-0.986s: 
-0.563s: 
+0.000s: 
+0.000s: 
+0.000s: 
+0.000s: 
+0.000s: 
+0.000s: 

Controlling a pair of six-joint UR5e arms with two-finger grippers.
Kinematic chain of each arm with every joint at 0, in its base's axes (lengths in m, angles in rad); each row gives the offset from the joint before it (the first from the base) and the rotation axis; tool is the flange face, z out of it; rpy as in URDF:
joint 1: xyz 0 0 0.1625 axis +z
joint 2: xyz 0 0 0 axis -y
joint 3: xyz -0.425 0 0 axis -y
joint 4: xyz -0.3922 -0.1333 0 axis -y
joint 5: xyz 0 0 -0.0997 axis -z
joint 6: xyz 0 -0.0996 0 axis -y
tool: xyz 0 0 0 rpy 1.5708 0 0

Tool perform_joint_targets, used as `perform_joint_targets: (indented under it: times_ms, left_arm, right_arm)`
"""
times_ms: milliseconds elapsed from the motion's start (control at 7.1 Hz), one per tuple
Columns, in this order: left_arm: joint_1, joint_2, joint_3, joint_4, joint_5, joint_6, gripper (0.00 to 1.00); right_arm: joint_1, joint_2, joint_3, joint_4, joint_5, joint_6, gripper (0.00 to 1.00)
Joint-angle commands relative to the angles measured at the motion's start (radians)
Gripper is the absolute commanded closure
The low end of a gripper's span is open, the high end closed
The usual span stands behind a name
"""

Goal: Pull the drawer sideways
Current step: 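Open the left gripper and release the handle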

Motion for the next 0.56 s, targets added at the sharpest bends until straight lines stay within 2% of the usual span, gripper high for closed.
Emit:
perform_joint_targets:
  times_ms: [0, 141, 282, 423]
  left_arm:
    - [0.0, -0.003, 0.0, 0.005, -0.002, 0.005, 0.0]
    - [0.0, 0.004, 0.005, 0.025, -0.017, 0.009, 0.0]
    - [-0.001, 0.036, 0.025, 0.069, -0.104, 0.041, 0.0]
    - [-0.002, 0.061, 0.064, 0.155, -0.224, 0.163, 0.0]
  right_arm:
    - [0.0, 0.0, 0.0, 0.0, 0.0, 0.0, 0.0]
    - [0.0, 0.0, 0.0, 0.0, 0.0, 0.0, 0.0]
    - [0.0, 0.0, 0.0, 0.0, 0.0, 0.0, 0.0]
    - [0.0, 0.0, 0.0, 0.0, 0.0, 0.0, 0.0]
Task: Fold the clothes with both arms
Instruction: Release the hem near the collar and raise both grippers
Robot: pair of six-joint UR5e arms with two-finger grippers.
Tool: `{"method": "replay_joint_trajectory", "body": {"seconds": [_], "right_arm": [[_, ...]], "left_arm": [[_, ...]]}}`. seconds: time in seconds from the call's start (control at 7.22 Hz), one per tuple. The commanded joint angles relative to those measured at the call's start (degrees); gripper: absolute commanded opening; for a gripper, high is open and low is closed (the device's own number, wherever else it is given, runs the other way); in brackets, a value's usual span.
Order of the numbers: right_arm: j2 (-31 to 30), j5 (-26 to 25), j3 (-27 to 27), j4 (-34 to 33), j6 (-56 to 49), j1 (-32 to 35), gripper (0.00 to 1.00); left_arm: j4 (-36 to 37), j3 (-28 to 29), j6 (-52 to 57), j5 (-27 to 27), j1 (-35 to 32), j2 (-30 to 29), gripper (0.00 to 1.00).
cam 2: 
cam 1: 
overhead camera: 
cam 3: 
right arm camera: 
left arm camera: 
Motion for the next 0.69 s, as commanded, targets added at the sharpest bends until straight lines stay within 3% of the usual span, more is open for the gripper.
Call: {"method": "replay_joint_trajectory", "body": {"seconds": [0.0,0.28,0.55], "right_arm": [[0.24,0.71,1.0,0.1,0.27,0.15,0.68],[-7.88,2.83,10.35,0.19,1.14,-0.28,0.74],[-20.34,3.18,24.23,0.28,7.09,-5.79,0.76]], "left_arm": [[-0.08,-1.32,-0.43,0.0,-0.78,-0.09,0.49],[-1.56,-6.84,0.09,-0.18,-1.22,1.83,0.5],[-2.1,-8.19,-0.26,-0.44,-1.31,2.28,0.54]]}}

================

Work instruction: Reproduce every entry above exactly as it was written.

Answer to this problem:
-0.986s: 
-0.563s: 
+0.000s: 
+0.000s: 
+0.000s: 
+0.000s: 
+0.000s: 
+0.000s: 

Controlling a pair of six-joint UR5e arms with two-finger grippers.
Kinematic chain of each arm with every joint at 0, in its base's axes (lengths in m, angles in rad); each row gives the offset from the joint before it (the first from the base) and the rotation axis; tool is the flange face, z out of it; rpy as in URDF:
joint 1: xyz 0 0 0.1625 axis +z
joint 2: xyz 0 0 0 axis -y
joint 3: xyz -0.425 0 0 axis -y
joint 4: xyz -0.3922 -0.1333 0 axis -y
joint 5: xyz 0 0 -0.0997 axis -z
joint 6: xyz 0 -0.0996 0 axis -y
tool: xyz 0 0 0 rpy 1.5708 0 0

Tool perform_joint_targets, used as `perform_joint_targets: (indented under it: times_ms, left_arm, right_arm)`
"""
times_ms: milliseconds elapsed from the motion's start (control at 7.1 Hz), one per tuple
Columns, in this order: left_arm: joint_1, joint_2, joint_3, joint_4, joint_5, joint_6, gripper (0.00 to 1.00); right_arm: joint_1, joint_2, joint_3, joint_4, joint_5, joint_6, gripper (0.00 to 1.00)
Joint-angle commands relative to the angles measured at the motion's start (radians)
Gripper is the absolute commanded closure
The low end of a gripper's span is open, the high end closed
The usual span stands behind a name
"""

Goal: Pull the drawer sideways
Current step: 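Open the left gripper and release the handle
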
Motion for the next 0.56 s, targets added at the sharpest bends until straight lines stay within 2% of the usual span, gripper high for closed.
Emit:
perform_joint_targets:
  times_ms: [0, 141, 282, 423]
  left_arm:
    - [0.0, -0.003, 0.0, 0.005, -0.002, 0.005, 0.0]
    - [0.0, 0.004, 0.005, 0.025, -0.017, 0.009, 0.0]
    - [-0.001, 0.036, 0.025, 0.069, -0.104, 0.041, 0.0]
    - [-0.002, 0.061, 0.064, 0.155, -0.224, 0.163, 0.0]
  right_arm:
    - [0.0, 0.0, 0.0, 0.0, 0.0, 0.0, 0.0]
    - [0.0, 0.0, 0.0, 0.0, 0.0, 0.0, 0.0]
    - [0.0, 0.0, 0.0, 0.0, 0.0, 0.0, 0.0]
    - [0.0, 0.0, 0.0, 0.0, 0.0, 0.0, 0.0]
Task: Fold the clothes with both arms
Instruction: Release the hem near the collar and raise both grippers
Robot: pair of six-joint UR5e arms with two-finger grippers.
Tool: `{"method": "replay_joint_trajectory", "body": {"seconds": [_], "right_arm": [[_, ...]], "left_arm": [[_, ...]]}}`. seconds: time in seconds from the call's start (control at 7.22 Hz), one per tuple. The commanded joint angles relative to those measured at the call's start (degrees); gripper: absolute commanded opening; for a gripper, high is open and low is closed (the device's own number, wherever else it is given, runs the other way); in brackets, a value's usual span.
Order of the numbers: right_arm: j2 (-31 to 30), j5 (-26 to 25), j3 (-27 to 27), j4 (-34 to 33), j6 (-56 to 49), j1 (-32 to 35), gripper (0.00 to 1.00); left_arm: j4 (-36 to 37), j3 (-28 to 29), j6 (-52 to 57), j5 (-27 to 27), j1 (-35 to 32), j2 (-30 to 29), gripper (0.00 to 1.00).
cam 2: 
cam 1: 
overhead camera: 
cam 3: 
right arm camera: 
left arm camera: 
Motion for the next 0.69 s, as commanded, targets added at the sharpest bends until straight lines stay within 3% of the usual span, more is open for the gripper.
Call: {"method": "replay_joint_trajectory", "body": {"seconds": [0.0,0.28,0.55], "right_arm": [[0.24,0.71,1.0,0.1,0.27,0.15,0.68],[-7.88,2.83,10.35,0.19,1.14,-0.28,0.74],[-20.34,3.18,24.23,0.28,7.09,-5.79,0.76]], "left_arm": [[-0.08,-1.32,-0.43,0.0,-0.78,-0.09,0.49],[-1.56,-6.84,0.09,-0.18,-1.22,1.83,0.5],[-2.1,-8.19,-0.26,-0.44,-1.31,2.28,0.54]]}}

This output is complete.